The number of solutions of the equation $${(\sqrt3\sin x+\cos x)}^{\sqrt{\sqrt3\sin{2x}-\cos{2x}+2}}=4$$ is$\ldots$
I know that i have to sketch the graph of the left-hand side and then look at the point of intersections with the line $y=4$. But i could not got ahead with sketching the graph manually. I tried it in desmos and it shows an infinite number of solutions.
On
$$\sqrt3\sin2x-\cos2x+2=2\left\{1-\cos\left(2x+\frac\pi3\right)\right\}=4\sin^2\left(x+\dfrac\pi6\right)$$
$$(\sqrt3\sin x+\cos x)^{\sqrt{\sqrt3\sin2x-\cos2x+2}}=\left(2\sin\left(x+\frac\pi6\right)\right)^{\left|2\sin\left(x+\frac\pi6\right)\right|}=\left|2\sin\left(x+\frac\pi6\right)\right|^{\left|2\sin\left(x+\frac\pi6\right)\right|}$$
As $0\le\left|\sin\left(x+\frac\pi6\right)\right|\le1,$
the equality occurs iff $\left|\sin\left(x+\frac\pi6\right)\right|=1$
if $\cos\left(x+\frac\pi6\right)=0, x+\frac\pi6=(2m+1)\frac\pi2$ where $m$ is any integer
The base of the exponentiation is a number between $-2$ and $2$, while the exponent is between $0$ and $2$.

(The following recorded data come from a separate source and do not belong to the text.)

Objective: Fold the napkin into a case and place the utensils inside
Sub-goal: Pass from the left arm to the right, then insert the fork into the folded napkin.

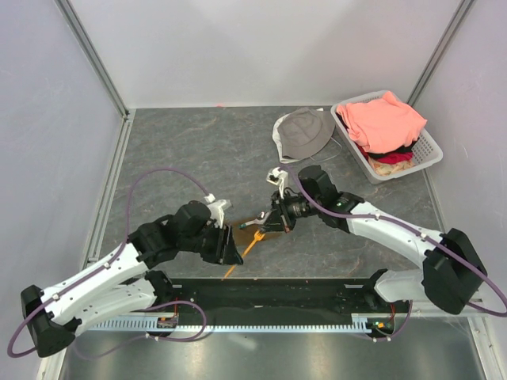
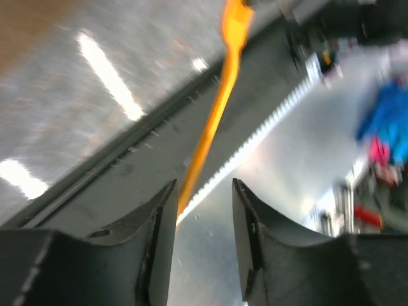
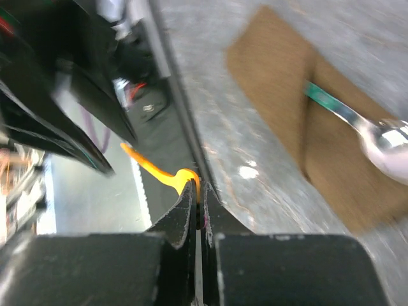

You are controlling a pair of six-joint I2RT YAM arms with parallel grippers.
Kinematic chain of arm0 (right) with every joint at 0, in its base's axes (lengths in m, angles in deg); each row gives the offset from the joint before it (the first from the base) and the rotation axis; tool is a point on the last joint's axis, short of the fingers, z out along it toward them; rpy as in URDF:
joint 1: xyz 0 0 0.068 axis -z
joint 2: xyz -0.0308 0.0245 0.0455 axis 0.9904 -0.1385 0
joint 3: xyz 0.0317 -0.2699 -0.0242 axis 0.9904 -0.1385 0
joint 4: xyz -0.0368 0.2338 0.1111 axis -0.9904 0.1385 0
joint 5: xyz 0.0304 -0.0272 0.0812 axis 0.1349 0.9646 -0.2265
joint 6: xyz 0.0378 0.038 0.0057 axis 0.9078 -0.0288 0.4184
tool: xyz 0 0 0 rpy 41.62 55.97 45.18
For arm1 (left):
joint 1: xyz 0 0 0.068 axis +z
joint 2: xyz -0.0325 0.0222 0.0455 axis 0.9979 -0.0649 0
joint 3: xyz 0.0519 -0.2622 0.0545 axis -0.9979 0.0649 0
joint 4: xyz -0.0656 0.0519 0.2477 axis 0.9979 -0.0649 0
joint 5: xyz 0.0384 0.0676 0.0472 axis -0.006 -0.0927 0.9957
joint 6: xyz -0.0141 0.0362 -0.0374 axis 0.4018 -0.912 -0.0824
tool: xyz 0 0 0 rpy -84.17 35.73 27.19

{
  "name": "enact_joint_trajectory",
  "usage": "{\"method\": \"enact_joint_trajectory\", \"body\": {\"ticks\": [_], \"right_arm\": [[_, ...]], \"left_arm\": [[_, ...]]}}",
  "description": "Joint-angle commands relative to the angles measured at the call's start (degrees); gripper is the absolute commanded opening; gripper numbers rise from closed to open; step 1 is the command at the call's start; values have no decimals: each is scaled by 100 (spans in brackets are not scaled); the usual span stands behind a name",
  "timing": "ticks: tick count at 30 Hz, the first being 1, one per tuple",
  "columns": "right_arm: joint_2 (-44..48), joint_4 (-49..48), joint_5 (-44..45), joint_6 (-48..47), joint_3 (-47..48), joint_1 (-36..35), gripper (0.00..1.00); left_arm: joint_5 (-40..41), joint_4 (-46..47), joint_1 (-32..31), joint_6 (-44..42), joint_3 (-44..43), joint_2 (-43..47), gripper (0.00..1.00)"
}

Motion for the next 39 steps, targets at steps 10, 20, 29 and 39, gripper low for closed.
{"method": "enact_joint_trajectory", "body": {"ticks": [10,20,29,39], "right_arm": [[877,-20,1667,1247,-1241,1578,0],[825,165,2643,1423,-1224,1675,0],[429,-195,2450,1563,-1197,1667,0],[122,-574,2440,1967,-1338,1395,0]], "left_arm": [[3420,-982,1165,1470,-488,-316,14],[3543,-377,1844,1356,-111,-1354,2],[3543,-86,1923,1452,127,-2074,2],[3438,187,1932,1576,391,-2470,2]]}}
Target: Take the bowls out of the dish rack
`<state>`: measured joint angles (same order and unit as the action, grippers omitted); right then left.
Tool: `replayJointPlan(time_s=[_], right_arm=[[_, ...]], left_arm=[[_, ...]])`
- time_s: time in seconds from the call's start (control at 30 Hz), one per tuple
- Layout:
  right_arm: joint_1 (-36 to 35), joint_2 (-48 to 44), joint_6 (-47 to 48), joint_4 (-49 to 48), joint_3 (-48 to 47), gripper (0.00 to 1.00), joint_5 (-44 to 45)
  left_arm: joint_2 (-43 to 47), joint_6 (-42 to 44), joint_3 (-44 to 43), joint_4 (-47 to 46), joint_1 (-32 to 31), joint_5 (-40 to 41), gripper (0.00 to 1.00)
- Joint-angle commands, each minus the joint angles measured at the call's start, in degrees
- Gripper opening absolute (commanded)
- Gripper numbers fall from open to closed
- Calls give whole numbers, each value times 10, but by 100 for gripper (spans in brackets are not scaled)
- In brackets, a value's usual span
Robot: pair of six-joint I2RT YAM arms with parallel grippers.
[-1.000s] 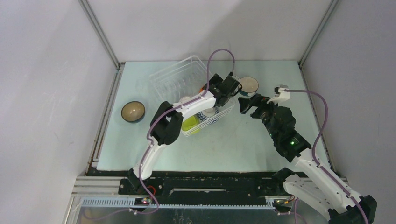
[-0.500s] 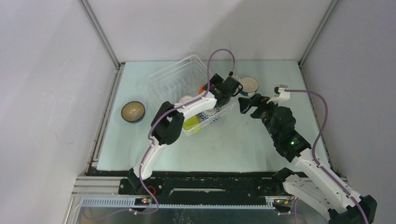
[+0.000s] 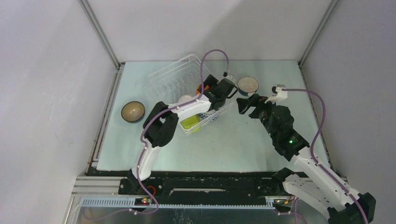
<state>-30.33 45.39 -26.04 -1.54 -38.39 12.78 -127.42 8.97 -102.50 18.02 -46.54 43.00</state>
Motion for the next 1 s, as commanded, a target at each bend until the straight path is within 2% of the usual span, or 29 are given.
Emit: replayJointPlan(time_s=[0.0,0.27,0.57,0.7,0.97], right_arm=[[4,-3,2,-26,1,95,-5],[4,-2,-1,-28,1,94,-12],[4,-3,0,-32,0,94,-14],[4,-4,-2,-34,0,94,-17],[4,-8,-1,-32,0,94,-18]], left_arm=[[76,3,30,-44,21,53,100],[76,11,33,-43,30,55,100],[108,67,62,-14,25,-87,100],[86,78,27,35,25,-137,100],[36,80,-30,65,25,-133,100]])
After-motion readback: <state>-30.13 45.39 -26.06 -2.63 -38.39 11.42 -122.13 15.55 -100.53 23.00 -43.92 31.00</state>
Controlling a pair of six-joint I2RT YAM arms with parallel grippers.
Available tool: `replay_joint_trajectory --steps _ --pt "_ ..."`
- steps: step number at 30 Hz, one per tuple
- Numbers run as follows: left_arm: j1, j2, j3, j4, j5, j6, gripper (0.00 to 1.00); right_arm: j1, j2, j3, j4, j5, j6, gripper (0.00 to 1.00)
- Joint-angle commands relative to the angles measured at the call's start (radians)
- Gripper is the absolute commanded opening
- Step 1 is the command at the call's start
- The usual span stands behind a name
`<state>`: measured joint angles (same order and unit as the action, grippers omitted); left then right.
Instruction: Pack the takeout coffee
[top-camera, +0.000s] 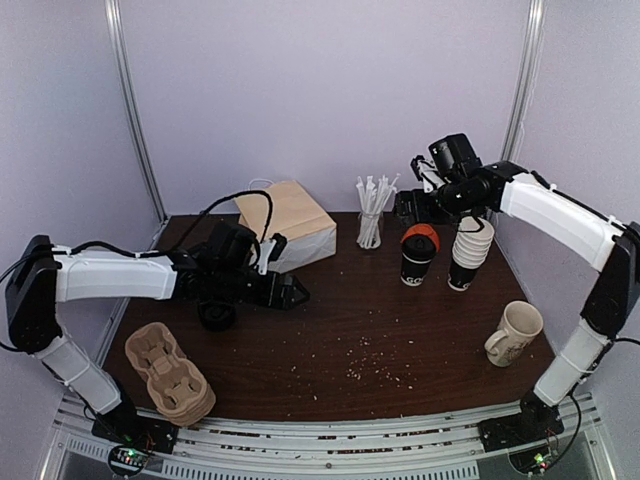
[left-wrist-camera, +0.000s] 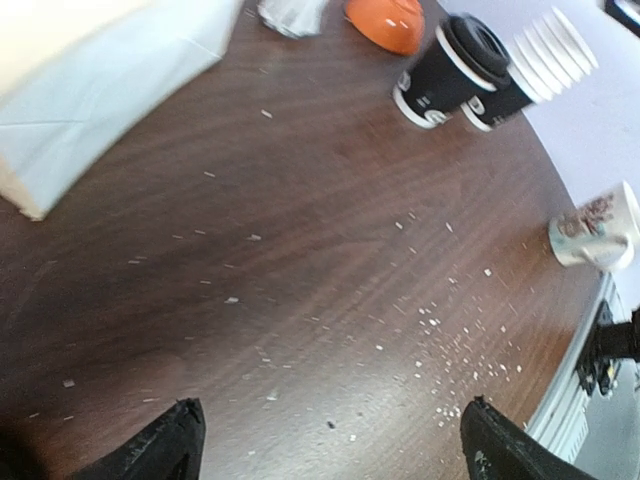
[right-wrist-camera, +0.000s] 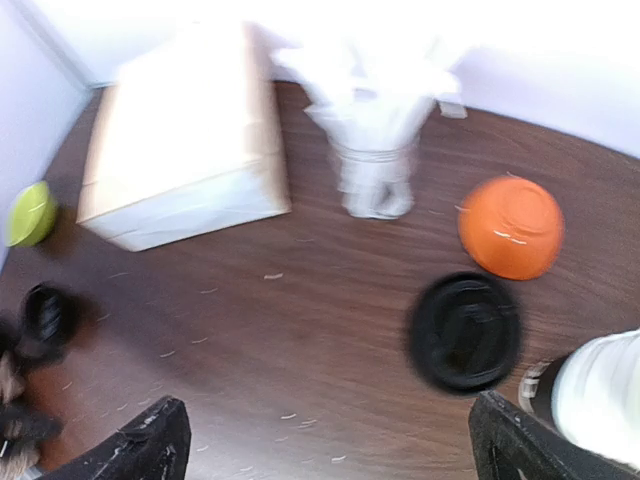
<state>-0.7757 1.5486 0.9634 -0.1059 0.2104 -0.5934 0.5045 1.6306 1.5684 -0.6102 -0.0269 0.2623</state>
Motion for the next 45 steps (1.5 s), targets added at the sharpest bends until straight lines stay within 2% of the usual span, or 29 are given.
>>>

So the only possible solutions, if any, are with $(-2)^2$ and $2^2$.
By solving simple trigonometric equations, this indeed occurs for $x=\dfrac{\pi}3+k\pi$.
The strange looking plot is due to the exponentiation of a negative, undefined for an irrational exponent and taking both signs for rational ones.